It went off without a hitch.
One week ago, SpaceX conducted its first unmanned demonstration launch of a "Crew Dragon" space capsule -- "Demo-1." Designed to carry American astronauts to the International Space Station and back, SpaceX's new spaceship promises to relieve the American space program of the need to write multihundred-million-dollar checks to subsidize the Russian space program. It will also empower NASA astronauts to leave Earth in their own spaceships -- for the first time since President Obama terminated the Space Shuttle program eight years ago.
It's great news for just about everybody...well, maybe everybody but Boeing (BA -0.03%).
How it happened
Lifting off from Kennedy Space Center at 2:49 a.m. EST on March 2, the SpaceX Falcon 9 launch vehicle rocketed into the skies over Florida, dispatched Crew Dragon to overtake and dock with the Space Station, then gently landed on its retrojets, at sea, on the Of Course I Still Love You drone ship.
About 27 hours later, Crew Dragon itself completed its journey to the International Space Station, docked autonomously, and was successfully opened and boarded by astronauts on board the ISS. And finally, just yesterday morning, Crew Dragon detached from ISS and returned to Earth to be recovered at sea.
Check out the latest earnings call transcript for Boeing.
What happens next
SpaceX intends to reuse the recovered Crew Dragon to conduct an in-flight abort test in April. Assuming that goes well, the company will proceed to conduct a manned test flight -- "Demo-2" -- perhaps in July, carrying two astronauts to take up their posts aboard ISS. But already, Crew Dragon has taken a big step toward proving itself the first-ever privately developed, human-rated spacecraft in history.
Can Boeing match it?
What it means to Boeing
Boeing, of course, was the other company that NASA partnered with to begin privately contracted work ferrying astronauts to and from ISS. NASA initially awarded SpaceX 38% less money ($2.6 billion) to design and build (and fly) its Crew Dragon than it awarded Boeing ($4.2 billion) to design, build, and fly the Boeing CST-100 Starliner. Ostensibly, this was because Boeing was the better-known entity, and presumed to have a better chance of building a working spaceship. And yet, it was SpaceX that completed its capsule first -- and now it's Boeing that must play catch-up.
At last report, Boeing was still targeting an uncrewed April test flight for Starliner, dubbed its "Orbital Flight Test," to be followed by a crewed demonstration in August.
Now, technically, this April/August timeline means that Boeing is only about a month behind SpaceX in flying its own space taxi. But in fact, Boeing may be lagging even further than that. In June of last year, an "anomaly" prevented Boeing from successfully completing its pad abort test (in which a capsule on the ground is blasted away from its launcher, ensuring the crew will be able to escape safely from an exploding rocket in an actual launch situation). SpaceX passed this test way back in 2015. Boeing plans to redo its pad abort test in May.

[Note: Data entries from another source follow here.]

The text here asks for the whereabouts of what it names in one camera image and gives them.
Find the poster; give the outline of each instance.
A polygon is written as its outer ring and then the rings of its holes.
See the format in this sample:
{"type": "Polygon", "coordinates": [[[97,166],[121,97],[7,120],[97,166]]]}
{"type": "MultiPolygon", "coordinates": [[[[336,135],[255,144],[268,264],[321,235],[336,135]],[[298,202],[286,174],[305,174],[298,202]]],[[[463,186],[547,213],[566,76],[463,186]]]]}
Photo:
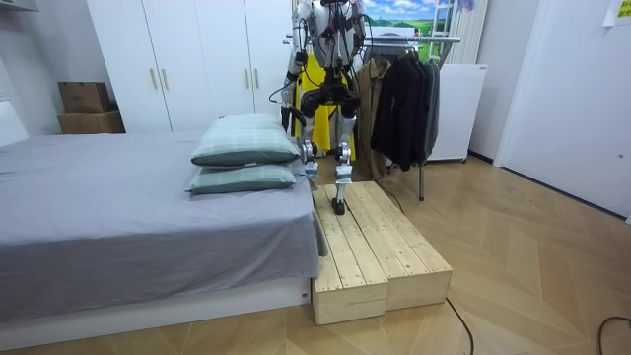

It's not known if Boeing will also be required to do an in-flight abort test of Starliner, to match SpaceX's planned in-flight abort test with Crew Dragon. If it doesn't, though, then arguably this will mean that Crew Dragon has proven itself even safer than Starliner, by virtue of having completed more safety tests -- which could make it harder for NASA to justify continuing to pay Boeing more money than it pays to SpaceX for the same work.
If this is how things work out, Boeing could find its profit margins in space -- currently 6.9%, according to data from S&P Global Market Intelligence -- pinched in the future.
The plan going forward
Since the original "Commercial Crew Program" contracts were awarded back in 2014, NASA funding for development of SpaceX's Crew Dragon and Boeing's Starliner has climbed to $3.1 billion and $4.8 billion, respectively. Going forward, though, the plan is for the costs of crew transport to ISS by both companies to equalize -- at roughly $58 million per "seat" (which is already a big discount to the $82 million that Roscosmos charges NASA for each astronaut it carries on its Soyuz capsules).
Thus, it looks like the premium Boeing won at the outset of the Commercial Crew Program is already slated to sunset.
And SpaceX could win even more revenue than Boeing for its Commercial Crew missions, because its larger Crew Dragon capsule incorporates an unpressurized "trunk" capable of hauling 14 cubic meters of cargo in addition to its seven astronaut seats. Thus, SpaceX missions should theoretically expect to receive payment for both crew transport and cargo delivery services, whereas Starliner missions would carry only astronauts -- and be paid only for carrying astronauts.
Whether or not Boeing succeeds in getting its Orbital Flight Test off on schedule next month, it looks like SpaceX is already winning this space race.